Of the entries below, return only those lines from the line with "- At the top" to the line with "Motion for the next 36", exactly, both included.

• DATASET RECORDS
════════

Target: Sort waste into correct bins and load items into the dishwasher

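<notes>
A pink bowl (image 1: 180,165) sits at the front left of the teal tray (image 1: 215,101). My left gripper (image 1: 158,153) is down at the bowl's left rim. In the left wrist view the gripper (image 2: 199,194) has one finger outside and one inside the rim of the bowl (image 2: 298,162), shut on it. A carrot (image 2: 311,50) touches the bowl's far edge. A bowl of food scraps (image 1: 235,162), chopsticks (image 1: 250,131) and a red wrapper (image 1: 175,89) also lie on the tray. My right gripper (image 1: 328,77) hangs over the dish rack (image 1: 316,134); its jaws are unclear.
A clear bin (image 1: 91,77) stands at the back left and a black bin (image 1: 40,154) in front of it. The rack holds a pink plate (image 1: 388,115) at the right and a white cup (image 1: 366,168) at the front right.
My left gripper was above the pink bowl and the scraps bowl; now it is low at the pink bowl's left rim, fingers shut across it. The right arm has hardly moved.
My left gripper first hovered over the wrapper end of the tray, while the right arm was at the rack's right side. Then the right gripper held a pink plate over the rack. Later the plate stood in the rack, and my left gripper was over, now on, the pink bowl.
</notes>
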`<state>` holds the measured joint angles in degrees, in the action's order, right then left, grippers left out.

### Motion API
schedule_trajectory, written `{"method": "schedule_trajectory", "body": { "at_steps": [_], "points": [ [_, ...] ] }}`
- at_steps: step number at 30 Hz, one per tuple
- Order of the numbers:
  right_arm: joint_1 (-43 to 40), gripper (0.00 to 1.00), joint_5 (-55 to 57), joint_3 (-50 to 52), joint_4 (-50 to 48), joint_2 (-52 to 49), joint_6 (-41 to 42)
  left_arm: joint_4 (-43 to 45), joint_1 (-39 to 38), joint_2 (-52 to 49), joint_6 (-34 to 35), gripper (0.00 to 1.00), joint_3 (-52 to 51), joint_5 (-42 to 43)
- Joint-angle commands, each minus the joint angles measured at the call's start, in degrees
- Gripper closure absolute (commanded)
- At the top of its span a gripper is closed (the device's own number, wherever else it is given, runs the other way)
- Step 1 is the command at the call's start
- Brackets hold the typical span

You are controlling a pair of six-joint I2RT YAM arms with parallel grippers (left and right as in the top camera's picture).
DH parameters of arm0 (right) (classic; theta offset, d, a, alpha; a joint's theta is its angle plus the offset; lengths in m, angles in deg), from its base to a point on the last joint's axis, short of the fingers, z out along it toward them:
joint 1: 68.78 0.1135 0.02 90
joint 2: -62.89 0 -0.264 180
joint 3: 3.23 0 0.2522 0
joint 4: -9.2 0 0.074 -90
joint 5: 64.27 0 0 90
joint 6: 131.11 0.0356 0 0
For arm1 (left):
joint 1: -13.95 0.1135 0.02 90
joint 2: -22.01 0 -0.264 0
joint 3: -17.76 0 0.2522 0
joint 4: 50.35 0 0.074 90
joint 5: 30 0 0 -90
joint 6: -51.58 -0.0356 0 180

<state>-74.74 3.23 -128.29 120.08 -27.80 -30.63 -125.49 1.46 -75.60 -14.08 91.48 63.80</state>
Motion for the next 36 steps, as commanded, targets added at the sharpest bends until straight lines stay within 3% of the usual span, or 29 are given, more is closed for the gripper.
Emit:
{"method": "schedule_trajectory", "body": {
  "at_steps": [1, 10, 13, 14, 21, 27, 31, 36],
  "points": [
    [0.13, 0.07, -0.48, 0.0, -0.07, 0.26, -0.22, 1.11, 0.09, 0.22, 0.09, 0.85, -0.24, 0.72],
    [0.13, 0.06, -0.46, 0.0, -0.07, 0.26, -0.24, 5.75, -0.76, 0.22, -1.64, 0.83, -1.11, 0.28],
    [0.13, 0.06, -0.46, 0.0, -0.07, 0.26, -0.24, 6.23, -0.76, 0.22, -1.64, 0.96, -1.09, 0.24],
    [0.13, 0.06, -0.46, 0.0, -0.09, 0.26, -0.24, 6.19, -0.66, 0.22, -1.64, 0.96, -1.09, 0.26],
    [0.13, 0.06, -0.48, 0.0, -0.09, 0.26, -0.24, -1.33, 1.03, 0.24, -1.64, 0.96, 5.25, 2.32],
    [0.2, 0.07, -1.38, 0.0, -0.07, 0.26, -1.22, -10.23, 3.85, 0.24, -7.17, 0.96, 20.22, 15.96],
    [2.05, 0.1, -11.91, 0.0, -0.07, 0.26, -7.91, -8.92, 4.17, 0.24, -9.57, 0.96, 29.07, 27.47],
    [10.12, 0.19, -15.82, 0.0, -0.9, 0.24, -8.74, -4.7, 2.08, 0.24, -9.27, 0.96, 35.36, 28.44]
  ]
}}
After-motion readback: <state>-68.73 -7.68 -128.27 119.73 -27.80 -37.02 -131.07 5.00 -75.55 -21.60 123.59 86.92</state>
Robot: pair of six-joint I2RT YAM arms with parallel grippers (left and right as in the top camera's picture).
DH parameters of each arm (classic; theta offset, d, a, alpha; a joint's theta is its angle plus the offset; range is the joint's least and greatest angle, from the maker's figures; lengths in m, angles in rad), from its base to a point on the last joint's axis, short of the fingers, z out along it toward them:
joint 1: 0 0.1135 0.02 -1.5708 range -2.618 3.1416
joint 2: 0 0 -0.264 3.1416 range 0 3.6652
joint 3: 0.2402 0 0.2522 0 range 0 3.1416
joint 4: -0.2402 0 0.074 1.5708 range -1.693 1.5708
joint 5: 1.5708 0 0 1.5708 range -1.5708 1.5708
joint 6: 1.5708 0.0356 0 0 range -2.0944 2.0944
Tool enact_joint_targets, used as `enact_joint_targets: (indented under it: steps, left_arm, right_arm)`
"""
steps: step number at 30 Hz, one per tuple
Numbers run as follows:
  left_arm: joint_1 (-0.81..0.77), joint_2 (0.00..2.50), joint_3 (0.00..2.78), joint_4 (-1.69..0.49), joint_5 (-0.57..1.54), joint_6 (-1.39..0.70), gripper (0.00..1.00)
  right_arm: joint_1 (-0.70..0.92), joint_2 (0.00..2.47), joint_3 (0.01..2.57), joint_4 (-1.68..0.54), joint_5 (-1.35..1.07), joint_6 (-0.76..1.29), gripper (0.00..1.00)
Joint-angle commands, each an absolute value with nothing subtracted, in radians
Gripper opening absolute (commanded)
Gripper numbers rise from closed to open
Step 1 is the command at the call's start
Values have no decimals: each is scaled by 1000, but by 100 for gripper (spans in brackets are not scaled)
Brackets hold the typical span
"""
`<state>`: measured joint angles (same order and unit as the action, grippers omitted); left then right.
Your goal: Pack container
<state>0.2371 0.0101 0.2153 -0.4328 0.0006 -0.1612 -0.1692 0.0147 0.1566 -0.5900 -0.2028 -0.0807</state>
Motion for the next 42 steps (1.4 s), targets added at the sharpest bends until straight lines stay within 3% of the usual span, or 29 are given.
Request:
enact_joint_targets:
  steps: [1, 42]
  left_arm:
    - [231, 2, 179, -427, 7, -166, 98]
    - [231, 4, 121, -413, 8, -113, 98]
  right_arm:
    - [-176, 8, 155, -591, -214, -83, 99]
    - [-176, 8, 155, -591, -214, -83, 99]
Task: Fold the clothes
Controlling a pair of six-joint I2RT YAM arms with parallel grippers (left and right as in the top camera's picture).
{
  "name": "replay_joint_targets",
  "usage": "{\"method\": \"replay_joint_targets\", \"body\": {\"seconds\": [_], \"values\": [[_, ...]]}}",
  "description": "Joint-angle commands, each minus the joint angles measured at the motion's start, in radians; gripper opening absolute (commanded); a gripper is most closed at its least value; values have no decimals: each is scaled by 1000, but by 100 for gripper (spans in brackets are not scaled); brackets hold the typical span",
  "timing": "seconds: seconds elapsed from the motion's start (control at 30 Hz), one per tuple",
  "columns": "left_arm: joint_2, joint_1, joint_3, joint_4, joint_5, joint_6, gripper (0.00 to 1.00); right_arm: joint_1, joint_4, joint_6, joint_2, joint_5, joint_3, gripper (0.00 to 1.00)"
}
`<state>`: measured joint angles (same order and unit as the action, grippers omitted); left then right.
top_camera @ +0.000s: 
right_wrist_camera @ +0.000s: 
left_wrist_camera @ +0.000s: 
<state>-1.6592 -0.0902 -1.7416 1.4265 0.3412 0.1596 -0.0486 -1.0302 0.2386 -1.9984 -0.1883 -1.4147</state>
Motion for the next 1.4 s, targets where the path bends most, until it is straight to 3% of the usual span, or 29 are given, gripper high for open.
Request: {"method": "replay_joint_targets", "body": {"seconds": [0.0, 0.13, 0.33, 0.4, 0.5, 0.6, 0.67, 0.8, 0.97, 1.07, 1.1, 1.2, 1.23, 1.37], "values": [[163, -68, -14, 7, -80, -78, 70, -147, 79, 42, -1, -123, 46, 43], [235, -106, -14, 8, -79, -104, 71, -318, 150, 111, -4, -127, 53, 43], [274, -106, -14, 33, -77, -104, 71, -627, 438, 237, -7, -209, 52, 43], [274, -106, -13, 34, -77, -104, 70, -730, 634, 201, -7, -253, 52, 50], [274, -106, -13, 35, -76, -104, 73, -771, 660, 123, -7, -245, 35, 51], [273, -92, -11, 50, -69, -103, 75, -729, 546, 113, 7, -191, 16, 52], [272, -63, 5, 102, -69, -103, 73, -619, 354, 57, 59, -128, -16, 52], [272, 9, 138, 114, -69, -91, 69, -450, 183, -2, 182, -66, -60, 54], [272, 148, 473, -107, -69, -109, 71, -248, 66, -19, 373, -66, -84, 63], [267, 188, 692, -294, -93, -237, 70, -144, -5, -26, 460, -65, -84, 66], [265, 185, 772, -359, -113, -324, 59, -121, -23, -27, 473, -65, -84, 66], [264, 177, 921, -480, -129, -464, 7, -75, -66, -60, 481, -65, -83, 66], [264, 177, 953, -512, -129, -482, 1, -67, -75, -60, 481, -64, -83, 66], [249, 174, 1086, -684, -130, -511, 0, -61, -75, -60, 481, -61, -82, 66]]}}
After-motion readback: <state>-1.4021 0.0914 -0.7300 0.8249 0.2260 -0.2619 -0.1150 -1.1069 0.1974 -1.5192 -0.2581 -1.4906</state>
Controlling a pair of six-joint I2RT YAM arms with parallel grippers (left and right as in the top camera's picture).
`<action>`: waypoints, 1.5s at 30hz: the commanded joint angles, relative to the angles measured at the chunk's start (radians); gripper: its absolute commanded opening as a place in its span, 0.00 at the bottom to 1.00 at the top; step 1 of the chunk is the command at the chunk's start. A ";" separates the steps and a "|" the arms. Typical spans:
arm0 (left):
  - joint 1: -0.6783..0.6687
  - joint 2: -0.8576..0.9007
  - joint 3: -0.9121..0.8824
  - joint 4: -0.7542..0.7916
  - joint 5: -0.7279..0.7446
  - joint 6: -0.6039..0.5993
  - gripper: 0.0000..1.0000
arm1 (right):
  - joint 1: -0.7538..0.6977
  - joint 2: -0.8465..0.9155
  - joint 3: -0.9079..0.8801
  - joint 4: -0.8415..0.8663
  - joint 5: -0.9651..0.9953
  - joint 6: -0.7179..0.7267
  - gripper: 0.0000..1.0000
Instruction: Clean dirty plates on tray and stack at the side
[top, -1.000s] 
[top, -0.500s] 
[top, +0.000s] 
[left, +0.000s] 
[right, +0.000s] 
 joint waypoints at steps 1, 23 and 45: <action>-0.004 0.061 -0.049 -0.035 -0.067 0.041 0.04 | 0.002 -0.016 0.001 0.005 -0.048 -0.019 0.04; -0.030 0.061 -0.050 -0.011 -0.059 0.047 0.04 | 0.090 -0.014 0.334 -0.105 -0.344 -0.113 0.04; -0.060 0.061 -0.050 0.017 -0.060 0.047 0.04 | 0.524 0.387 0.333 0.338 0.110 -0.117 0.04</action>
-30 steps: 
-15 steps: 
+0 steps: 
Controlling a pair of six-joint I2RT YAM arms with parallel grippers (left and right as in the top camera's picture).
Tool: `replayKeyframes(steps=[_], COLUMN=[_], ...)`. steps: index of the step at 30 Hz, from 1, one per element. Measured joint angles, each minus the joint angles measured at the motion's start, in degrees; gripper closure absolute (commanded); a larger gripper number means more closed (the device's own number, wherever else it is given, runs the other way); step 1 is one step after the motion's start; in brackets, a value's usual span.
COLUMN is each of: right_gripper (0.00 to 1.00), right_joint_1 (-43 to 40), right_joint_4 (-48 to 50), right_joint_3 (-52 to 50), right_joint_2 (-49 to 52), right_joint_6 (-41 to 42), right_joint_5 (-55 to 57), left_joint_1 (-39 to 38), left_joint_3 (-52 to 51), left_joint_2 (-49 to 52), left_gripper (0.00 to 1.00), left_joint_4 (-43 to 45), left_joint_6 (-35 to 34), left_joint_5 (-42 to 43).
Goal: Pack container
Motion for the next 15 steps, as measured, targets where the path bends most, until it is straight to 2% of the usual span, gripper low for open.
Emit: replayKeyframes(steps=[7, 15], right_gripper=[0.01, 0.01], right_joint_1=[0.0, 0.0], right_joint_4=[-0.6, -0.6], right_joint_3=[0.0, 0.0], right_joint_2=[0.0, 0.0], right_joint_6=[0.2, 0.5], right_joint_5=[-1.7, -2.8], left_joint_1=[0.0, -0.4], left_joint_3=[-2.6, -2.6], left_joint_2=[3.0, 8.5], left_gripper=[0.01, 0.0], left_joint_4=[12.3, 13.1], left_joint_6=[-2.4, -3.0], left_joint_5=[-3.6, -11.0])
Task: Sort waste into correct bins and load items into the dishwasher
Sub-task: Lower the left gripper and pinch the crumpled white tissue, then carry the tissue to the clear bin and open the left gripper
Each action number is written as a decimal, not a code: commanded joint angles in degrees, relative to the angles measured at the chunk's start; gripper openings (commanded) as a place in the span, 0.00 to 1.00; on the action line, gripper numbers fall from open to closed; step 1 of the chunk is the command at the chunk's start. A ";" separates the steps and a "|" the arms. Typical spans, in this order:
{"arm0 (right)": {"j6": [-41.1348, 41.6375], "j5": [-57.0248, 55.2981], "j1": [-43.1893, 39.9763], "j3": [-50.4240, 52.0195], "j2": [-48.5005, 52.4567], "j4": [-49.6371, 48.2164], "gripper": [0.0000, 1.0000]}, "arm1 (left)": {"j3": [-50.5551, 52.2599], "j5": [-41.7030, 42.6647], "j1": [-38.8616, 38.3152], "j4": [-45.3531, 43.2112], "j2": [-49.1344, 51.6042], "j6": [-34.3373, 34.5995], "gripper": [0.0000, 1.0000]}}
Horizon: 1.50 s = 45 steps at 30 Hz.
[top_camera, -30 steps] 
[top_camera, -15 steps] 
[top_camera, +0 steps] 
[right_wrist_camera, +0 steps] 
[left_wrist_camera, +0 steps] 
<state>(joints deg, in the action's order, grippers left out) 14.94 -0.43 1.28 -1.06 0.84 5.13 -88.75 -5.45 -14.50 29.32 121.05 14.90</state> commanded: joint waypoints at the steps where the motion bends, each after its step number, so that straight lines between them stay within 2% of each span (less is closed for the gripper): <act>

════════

• WORKED SOLUTION
- At the top of its span a gripper is closed (the device's own number, wherever else it is given, runs the other way)
- Step 1 is the command at the call's start
- Brackets hold the typical span

You are controlling a pair of six-joint I2RT YAM arms with parallel grippers (left and right as in the top camera's picture).
DH parameters of arm0 (right) (classic; theta offset, d, a, alpha; a joint's theta is its angle plus the offset; lengths in m, angles in deg), from its base to a point on the last joint's axis, short of the fingers, z out along it toward them:
joint 1: 68.78 0.1135 0.02 90
joint 2: -62.89 0 -0.264 180
joint 3: 3.23 0 0.2522 0
joint 4: -9.2 0 0.074 -90
joint 5: 64.27 0 0 90
joint 6: 131.11 0.0356 0 0
For arm1 (left):
joint 1: -13.95 0.1135 0.02 90
joint 2: -22.01 0 -0.264 0
joint 3: -17.76 0 0.2522 0
joint 4: 50.35 0 0.074 90
joint 5: 30 0 0 -90
joint 6: -51.58 -0.0356 0 180

<state>-74.74 3.23 -128.29 120.08 -27.80 -30.63 -125.49 1.46 -75.60 -14.08 91.48 63.80</state>
Motion for the next 36 steps, as commanded, targets added at the sharpest bends until straight lines stay within 3% of the usual span, or 29 are given, more is closed for the gripper.

With this, there is nothing more to the exercise.